ASSIGNMENT:
Counting only lines below that contain the string "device", give the total as a single number.

─── DATA TO USE

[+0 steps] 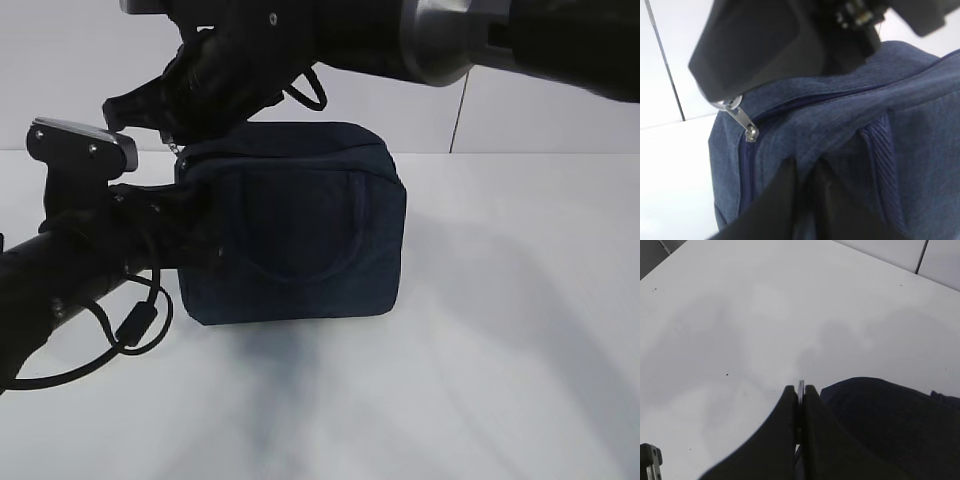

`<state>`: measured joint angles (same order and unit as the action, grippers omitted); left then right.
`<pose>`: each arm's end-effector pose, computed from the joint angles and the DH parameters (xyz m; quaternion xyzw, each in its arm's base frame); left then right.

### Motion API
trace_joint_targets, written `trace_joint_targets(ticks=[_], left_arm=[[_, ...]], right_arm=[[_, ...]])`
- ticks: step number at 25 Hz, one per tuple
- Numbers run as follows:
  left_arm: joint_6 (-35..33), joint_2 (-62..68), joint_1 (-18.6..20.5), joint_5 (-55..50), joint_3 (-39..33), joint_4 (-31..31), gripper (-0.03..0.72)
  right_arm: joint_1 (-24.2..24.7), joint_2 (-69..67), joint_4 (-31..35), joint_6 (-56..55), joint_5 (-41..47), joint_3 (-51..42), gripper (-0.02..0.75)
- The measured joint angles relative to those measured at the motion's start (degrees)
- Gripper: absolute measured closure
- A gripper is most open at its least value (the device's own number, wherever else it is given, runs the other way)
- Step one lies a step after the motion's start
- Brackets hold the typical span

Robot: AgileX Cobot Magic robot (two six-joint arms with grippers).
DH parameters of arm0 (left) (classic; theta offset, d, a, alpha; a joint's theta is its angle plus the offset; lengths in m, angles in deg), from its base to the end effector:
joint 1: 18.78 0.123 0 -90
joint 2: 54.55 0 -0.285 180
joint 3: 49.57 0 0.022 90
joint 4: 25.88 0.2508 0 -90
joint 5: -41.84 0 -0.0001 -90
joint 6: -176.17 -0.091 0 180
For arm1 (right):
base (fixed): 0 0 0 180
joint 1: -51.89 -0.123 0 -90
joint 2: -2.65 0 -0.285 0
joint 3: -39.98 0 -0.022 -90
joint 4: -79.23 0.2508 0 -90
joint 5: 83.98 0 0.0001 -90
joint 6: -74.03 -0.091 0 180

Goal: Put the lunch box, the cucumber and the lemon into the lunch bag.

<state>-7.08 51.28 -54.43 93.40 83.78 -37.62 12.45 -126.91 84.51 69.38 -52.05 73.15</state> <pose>0.2532 -0.1637 0.1669 0.1611 0.7567 -0.1562 0.6141 0.3868 0.3240 0.2804 -0.2453 0.8653 0.1995 0.3889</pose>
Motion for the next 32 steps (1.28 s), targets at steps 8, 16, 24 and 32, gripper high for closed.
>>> trace_joint_targets(ticks=[8,16,24,32], left_arm=[[2.23,0.00,0.00,-1.01,0.10,-2.40,0.676],[2.56,0.00,0.00,-1.28,0.10,0.58,0.676],[2.56,0.00,0.00,-1.28,0.10,2.31,0.676],[2.56,0.00,0.00,-1.54,0.10,5.70,0.676]], right_arm=[[0.00,0.00,0.11,0.00,0.81,0.00,0.717],[0.00,0.60,-0.76,-0.59,4.87,0.02,0.717],[0.00,1.93,-8.04,-5.01,8.44,0.12,0.717],[0.00,2.05,-11.22,-7.11,9.73,0.12,0.717]])
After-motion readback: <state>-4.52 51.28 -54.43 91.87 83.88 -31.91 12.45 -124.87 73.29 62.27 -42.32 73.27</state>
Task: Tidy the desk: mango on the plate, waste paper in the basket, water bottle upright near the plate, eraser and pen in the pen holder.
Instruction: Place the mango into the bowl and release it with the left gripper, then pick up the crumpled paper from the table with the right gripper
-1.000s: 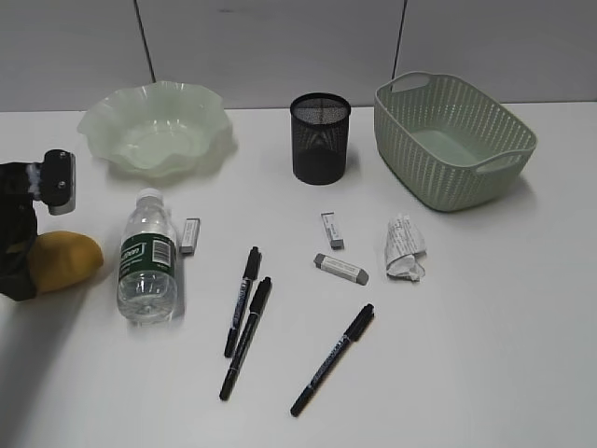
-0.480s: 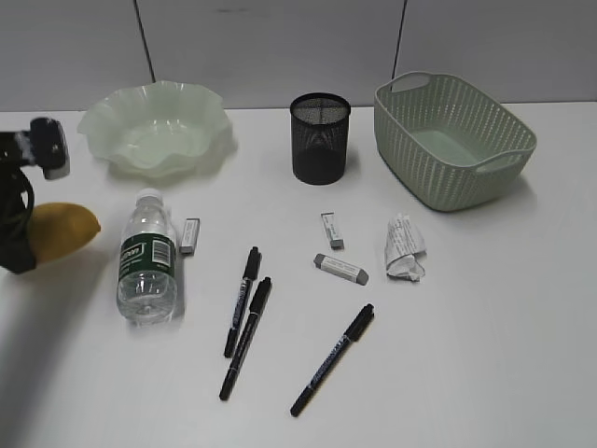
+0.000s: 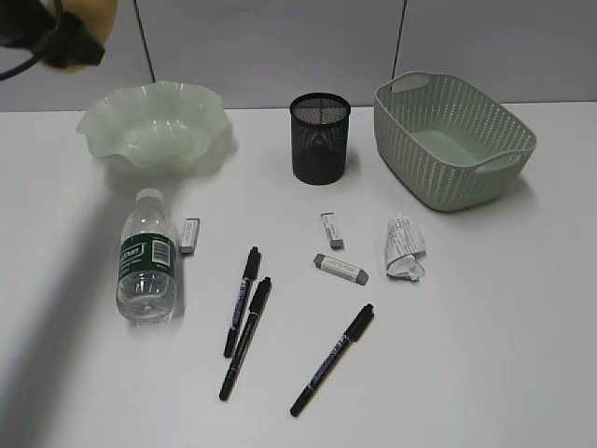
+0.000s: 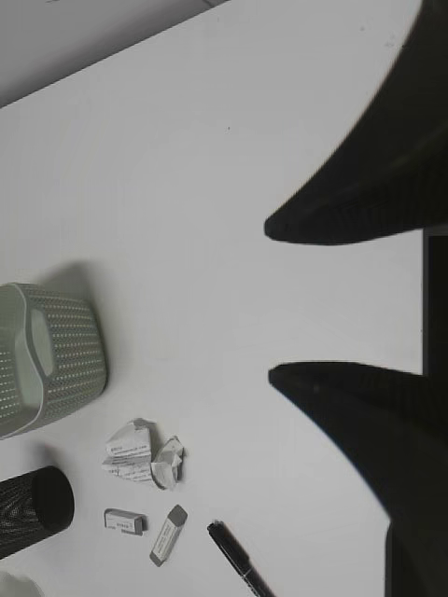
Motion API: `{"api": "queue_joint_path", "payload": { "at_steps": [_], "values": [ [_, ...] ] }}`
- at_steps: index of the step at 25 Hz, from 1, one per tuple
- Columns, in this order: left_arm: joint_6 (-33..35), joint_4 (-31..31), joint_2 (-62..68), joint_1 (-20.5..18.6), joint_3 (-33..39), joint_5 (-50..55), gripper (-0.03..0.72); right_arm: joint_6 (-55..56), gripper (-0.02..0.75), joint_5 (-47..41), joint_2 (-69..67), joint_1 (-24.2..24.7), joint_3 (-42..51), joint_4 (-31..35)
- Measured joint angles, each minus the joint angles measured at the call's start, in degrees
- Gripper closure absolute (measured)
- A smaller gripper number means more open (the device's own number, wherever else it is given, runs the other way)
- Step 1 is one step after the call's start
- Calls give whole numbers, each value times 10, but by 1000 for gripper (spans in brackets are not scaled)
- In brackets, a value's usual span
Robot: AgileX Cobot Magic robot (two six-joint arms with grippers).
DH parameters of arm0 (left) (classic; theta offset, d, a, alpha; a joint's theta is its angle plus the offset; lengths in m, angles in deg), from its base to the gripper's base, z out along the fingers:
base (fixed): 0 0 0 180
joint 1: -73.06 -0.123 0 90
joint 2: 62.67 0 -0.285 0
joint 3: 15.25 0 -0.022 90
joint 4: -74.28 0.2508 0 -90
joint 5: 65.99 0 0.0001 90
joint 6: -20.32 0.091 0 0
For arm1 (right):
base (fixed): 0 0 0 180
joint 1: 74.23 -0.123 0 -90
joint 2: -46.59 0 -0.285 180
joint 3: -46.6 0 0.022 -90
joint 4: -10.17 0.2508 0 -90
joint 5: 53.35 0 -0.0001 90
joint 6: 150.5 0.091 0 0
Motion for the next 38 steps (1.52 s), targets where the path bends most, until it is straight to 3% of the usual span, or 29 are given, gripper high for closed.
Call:
{"api": "queue_joint_path", "payload": {
  "at_steps": [3,10,15,20,24,28,35,38],
  "values": [
    [-1,-36,51,22,-57,-52,123,0,398,0,0,0,0,0],
    [-51,-46,205,41,-167,-69,123,0,398,0,0,0,0,0],
    [-112,-44,269,37,-186,-63,22,0,398,0,0,0,0,0],
    [-118,-43,277,37,-189,-59,14,0,398,0,0,0,0,0],
    [-120,-39,244,35,-189,4,53,0,398,0,0,0,0,0],
    [-125,-12,166,35,-189,113,143,0,398,0,0,0,0,0],
    [-243,29,8,14,-191,259,185,0,398,0,0,0,0,0],
    [-289,82,-48,0,-192,327,186,0,398,0,-1,0,0,0]
  ]
}}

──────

SOLVED PROBLEM:
2